Supplies needed: I realize this is an estimate that varies with the activities of the forces being supplied, but what I can't get a feel ffor is what duration of time the "need" is supposed to represent. If I have a need for 8000 supply at PM, does that represent 8000 per day, per week, per month......
Logistics seems to be the biggest challenge to manage and get a real feel for. In my first, stumbling, campaign, I have shipped every last available ground force in Australia to NG. I marched two full corps from PM to Wau and conquered Lae, Finschafen and Madang. What I didn't appreciate was what a supply boondoggle that force would become. Since I cannot yet safely ship to Lae, and air supply has drained my pool of transports from operational losses and the supply going overland from PM is losing upwards of 70% to jungle attrition, all the supply I can get to PM is immediately sucked away. While I am doing very well in the Soloman Islands, I have had to practically shut down my air operationsd in PM due to my supply strangle hold. I may restart and chalk that game up to a "learning experience", but I have persevered so far into mid January making do with my early mistakes.
What I have learned from that experience is that the game is less about taking objectives than it is about HOLDING objectives and that I shouldn't be taking anything I can't sustain through my logistics network.
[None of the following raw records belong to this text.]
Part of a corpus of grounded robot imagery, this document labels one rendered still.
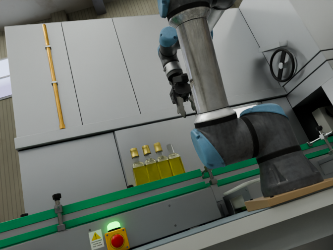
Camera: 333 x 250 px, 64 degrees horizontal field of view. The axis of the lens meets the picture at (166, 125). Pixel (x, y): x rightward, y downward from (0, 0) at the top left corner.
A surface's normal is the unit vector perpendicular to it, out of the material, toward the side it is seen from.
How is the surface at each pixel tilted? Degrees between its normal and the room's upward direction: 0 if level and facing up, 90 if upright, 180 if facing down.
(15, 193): 90
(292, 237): 90
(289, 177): 75
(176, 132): 90
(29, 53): 90
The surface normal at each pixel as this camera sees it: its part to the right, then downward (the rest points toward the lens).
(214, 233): -0.04, -0.36
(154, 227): 0.19, -0.42
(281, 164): -0.47, -0.44
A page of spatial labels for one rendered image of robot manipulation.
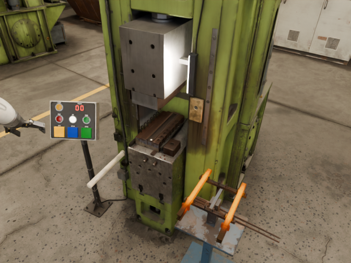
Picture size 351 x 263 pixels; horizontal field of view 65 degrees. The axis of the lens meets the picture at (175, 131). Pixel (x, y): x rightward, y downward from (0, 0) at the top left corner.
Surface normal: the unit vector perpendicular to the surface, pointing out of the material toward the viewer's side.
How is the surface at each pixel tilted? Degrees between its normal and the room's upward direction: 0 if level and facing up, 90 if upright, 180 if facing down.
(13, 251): 0
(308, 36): 90
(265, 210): 0
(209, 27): 90
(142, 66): 90
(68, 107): 60
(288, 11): 90
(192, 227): 0
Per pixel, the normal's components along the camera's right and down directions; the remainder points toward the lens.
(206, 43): -0.46, 0.52
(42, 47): 0.72, 0.43
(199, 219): 0.02, -0.80
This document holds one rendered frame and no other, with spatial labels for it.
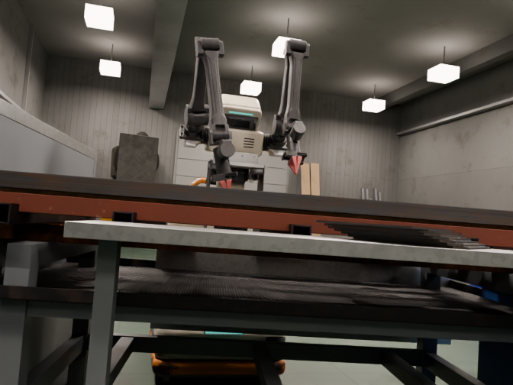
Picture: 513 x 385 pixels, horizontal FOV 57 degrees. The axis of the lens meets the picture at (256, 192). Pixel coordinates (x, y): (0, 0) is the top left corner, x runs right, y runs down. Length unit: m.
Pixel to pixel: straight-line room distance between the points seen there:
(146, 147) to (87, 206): 10.12
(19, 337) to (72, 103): 11.73
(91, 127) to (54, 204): 11.51
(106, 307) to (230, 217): 0.39
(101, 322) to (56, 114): 11.97
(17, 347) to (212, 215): 0.58
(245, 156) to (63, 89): 10.93
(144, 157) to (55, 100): 2.93
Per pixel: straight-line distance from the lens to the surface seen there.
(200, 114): 2.23
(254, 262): 2.04
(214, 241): 0.92
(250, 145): 2.36
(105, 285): 1.07
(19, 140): 1.58
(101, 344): 1.09
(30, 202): 1.32
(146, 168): 11.33
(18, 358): 1.38
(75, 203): 1.29
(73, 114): 12.89
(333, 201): 1.28
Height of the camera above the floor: 0.78
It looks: 3 degrees up
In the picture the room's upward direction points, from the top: 4 degrees clockwise
One more quick question: Building new bases? Is it best to concentrate on taking and using the bases that exist or is a more incremental strategy usefull where bulding more new bases would be the approach? Since Luganville is actually a long way from Lunga I built a new base at Nevea in the Santa Cruz islands. It allowed my longest range LBAs to reach more of the "slot". I also didn't notuce until just recently that Irau at the extreme tip of the Soloman's is a viable spot for an incremental base that may be out of range of Rabaul (have to check this one) and could be a good base for staging into the Solomans and basing a surface action group there that could protect the base at Lunga against night bombardments. Are any of these ideas worthy, or am I dissapating my force too much and creating too many locations to have to ship supplies to?
Thanks for any help you experienced UV players can give?
oh, btw I am playing the full campaign (number 17 I think) with variable recinforcement shcedules and 140% committment by both sides. I have had a surface battle with the Yamato and have "seen" the Musashi. The Yamato, Haruna a CL and 6 destroyers came into bombard Lunga and I sent in the North Carolina, 5 CAs, 4 CLs and 12 Destroyers. Amazingly, the Yamato never fired on the NC. The NC and Haruna traded salvoes with the Haruna getting the worst end of it. The Yamato pummeled 4 of my CAs, but didn't sink any of them. The first Long Lance salvo missed while the second one put one torp in each of two CAs. I sunk all the destroyers and the CL and Haruna were so heavily damaged that they were finished off in the morning by LBA from Lunga. The Yamato, however, withstood an amazing pummeling by my crusiers and destroyers. Salvo after salvo of 8" and 5" gun fire came back with the ubiquitous reply " belt armor hit", NOT belt armor PENETRATION. As the Yamato left the vicinity I had a sub put one torp into it but it never phased it and it steamed back to port with it's hull looking like the surcace of the moon......can you say "heavily pockmarked"? It was hilarious to watch thinking about all those shells bouncing off the armor like Shermans trying to take out Tigers!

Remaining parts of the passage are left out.